**WORK ORDER**
Below are entries; print them exactly from the first line through the one containing "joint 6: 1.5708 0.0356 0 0".

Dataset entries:
===============
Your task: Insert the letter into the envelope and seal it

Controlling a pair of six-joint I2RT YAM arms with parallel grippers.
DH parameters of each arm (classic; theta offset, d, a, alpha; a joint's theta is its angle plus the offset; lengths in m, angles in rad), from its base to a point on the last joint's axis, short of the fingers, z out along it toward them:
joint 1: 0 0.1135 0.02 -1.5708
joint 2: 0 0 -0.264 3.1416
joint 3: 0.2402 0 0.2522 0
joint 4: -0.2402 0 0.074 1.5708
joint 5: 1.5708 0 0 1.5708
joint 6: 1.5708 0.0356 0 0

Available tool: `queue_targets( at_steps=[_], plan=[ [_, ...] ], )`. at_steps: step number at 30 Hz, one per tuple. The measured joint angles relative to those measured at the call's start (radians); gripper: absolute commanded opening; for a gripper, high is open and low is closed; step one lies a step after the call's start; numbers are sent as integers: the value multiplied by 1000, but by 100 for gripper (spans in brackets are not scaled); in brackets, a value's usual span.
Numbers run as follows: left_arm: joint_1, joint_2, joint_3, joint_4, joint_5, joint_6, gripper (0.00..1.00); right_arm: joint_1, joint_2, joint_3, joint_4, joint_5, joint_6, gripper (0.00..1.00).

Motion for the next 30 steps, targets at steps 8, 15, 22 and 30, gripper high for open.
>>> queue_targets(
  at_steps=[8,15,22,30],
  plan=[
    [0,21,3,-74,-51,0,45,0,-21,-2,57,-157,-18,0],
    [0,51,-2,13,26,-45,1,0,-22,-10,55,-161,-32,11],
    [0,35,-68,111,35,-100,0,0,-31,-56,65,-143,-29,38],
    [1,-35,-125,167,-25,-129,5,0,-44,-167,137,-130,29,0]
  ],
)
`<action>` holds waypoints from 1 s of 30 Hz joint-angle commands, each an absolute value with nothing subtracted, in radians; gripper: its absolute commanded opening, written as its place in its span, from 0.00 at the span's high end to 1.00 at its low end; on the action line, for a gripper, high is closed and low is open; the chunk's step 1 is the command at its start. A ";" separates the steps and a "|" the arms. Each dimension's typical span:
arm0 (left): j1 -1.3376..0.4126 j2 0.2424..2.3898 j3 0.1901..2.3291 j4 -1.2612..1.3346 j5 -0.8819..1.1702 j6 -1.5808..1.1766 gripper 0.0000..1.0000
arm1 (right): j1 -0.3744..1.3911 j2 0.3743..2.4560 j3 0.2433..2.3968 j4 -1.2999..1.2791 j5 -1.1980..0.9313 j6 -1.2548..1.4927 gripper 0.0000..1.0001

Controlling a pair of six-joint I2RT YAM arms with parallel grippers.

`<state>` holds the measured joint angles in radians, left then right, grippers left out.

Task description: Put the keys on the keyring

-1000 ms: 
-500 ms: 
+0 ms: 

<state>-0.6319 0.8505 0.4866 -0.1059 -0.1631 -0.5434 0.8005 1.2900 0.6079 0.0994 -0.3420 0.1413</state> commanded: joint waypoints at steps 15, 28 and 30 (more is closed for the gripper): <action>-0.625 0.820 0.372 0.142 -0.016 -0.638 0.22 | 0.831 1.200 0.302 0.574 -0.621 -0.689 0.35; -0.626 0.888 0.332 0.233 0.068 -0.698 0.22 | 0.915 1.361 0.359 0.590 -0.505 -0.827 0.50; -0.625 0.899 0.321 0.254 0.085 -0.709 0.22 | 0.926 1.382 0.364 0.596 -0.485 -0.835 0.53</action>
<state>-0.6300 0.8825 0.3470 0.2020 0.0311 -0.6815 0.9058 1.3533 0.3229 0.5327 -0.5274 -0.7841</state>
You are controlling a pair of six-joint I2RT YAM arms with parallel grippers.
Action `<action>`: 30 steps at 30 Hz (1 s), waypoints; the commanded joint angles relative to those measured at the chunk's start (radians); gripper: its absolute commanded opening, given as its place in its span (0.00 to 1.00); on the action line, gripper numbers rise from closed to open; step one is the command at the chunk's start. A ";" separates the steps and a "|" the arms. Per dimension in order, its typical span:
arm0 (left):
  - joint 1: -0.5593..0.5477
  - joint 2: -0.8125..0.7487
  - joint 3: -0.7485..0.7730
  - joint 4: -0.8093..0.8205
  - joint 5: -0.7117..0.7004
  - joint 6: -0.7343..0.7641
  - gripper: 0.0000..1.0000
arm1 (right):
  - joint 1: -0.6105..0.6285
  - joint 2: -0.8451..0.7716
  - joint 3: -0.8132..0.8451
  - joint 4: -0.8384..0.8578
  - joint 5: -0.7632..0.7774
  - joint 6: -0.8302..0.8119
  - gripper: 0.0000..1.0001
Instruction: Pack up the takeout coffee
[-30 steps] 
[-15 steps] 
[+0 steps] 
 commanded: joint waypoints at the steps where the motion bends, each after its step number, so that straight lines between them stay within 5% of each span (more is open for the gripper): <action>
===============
**TASK ANSWER**
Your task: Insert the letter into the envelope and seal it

Controlling a pair of six-joint I2RT YAM arms with parallel grippers.
DH parameters of each arm (classic; theta offset, d, a, alpha; a joint's theta is its angle plus the offset; lengths in m, angles in rad), from its base to a point on the last joint's axis, short of the fingers, z out along it toward them:
joint 1: 0 0.1135 0.02 -1.5708
joint 2: 0 0 -0.264 3.1416
joint 3: 0.2402 0 0.2522 0
joint 4: -0.2402 0 0.074 1.5708
joint 5: 1.5708 0 0 1.5708
joint 6: 1.5708 0.0356 0 0

This is the complete answer to the exercise.